Sender: linux-media-owner@vger.kernel.org
Precedence: bulk
List-ID: <linux-media.vger.kernel.org>
X-Mailing-List: linux-media@vger.kernel.org

In the original userspace implementation Greg wrote, he was iterating
the directory entries in proc/<pid>/map_files, doing readlink() on
each to find out whether the entry was a dmabuf. This turned out to be
very slow so we reworked it to parse proc/<pid>/maps instead.
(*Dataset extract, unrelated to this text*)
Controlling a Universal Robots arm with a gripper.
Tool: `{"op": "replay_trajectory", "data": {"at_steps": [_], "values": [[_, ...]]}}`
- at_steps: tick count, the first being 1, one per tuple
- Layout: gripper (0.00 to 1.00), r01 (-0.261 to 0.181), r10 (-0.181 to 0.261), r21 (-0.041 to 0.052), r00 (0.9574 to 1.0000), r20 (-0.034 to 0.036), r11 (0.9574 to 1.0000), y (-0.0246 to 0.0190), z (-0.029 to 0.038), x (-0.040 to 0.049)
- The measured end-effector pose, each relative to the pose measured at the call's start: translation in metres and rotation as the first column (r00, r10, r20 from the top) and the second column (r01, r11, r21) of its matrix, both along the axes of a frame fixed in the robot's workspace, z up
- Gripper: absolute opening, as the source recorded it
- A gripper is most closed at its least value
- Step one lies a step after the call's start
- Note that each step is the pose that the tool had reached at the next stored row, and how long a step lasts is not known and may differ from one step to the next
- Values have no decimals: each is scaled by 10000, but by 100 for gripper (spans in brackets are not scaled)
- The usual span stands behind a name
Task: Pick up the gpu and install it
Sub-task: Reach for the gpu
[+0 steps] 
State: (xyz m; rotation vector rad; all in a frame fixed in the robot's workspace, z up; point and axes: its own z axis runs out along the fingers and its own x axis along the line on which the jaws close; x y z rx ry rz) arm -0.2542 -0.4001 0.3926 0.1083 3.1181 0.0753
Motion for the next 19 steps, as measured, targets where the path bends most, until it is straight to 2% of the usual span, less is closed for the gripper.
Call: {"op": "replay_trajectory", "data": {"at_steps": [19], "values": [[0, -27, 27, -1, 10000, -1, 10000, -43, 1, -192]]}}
On Mon, Mar 25, 2019 at 12:35 PM Chenbo Feng <fengc@google.com> wrote:
>
> On Sun, Mar 24, 2019 at 1:45 PM Joel Fernandes <joel@joelfernandes.org> wrote:
> >
> > Hi Sandeep,
> >
> > On Sun, Mar 24, 2019 at 10:56:33AM -0700, Sandeep Patil wrote:
> > > On Fri, Mar 22, 2019 at 11:02:55AM -0400, Joel Fernandes wrote:
> > > > On Thu, Mar 21, 2019 at 07:51:33PM -0700, Chenbo Feng wrote:
> > > > > From: Greg Hackmann <ghackmann@google.com>
> > > > >
> > > > > By traversing /proc/*/fd and /proc/*/map_files, processes with CAP_ADMIN
> > > > > can get a lot of fine-grained data about how shmem buffers are shared
> > > > > among processes.  stat(2) on each entry gives the caller a unique
> > > > > ID (st_ino), the buffer's size (st_size), and even the number of pages
> > > > > currently charged to the buffer (st_blocks / 512).
> > > > >
> > > > > In contrast, all dma-bufs share the same anonymous inode.  So while we
> > > > > can count how many dma-buf fds or mappings a process has, we can't get
> > > > > the size of the backing buffers or tell if two entries point to the same
> > > > > dma-buf.  On systems with debugfs, we can get a per-buffer breakdown of
> > > > > size and reference count, but can't tell which processes are actually
> > > > > holding the references to each buffer.
> > > > >
> > > > > Replace the singleton inode with full-fledged inodes allocated by
> > > > > alloc_anon_inode().  This involves creating and mounting a
> > > > > mini-pseudo-filesystem for dma-buf, following the example in fs/aio.c.
> > > > >
> > > > > Signed-off-by: Greg Hackmann <ghackmann@google.com>
> > > >
> > > > I believe Greg's address needs to be updated on this patch otherwise the
> > > > emails would just bounce, no? I removed it from the CC list. You can still
> > > > keep the SOB I guess but remove it from the CC list when sending.
> > > >
> > > > Also about the minifs, just playing devil's advocate for why this is needed.
> > > >
> > > > Since you are already adding the size information to /proc/pid/fdinfo/<fd> ,
> > > > can just that not be used to get the size of the buffer? What is the benefit
> > > > of getting this from stat? The other way to get the size would be through
> > > > another IOCTL and that can be used to return other unique-ness related metadata
> > > > as well.  Neither of these need creation of a dedicated inode per dmabuf.
> > >
> > > Can you give an example of "unique-ness related data" here? The inode seems
> > > like the best fit cause its already unique, no?
> >
> > I was thinking dma_buf file pointer, but I agree we need the per-inode now (see below).
> >
> > > > Also what is the benefit of having st_blocks from stat? AFAIK, that is the
> > > > same as the buffer's size which does not change for the lifetime of the
> > > > buffer. In your patch you're doing this when 'struct file' is created which
> > > > AIUI is what reflects in the st_blocks:
> > > > +   inode_set_bytes(inode, dmabuf->size);
> > >
> > > Can some of the use cases / data be trimmed down? I think so. For example, I
> > > never understood what we do with map_files here (or why). It is perfectly
> > > fine to just get the data from /proc/<pid>/fd and /proc/<pid>/maps. I guess
> > > the map_files bit is for consistency?
> >
> > It just occured to me that since /proc/<pid/maps provides an inode number as
> > one of the fields, so indeed an inode per buf is a very good idea for the
> > user to distinguish buffers just by reading /proc/<pid/<maps> alone..
> >
> > I also, similar to you, don't think map_files is useful for this usecase.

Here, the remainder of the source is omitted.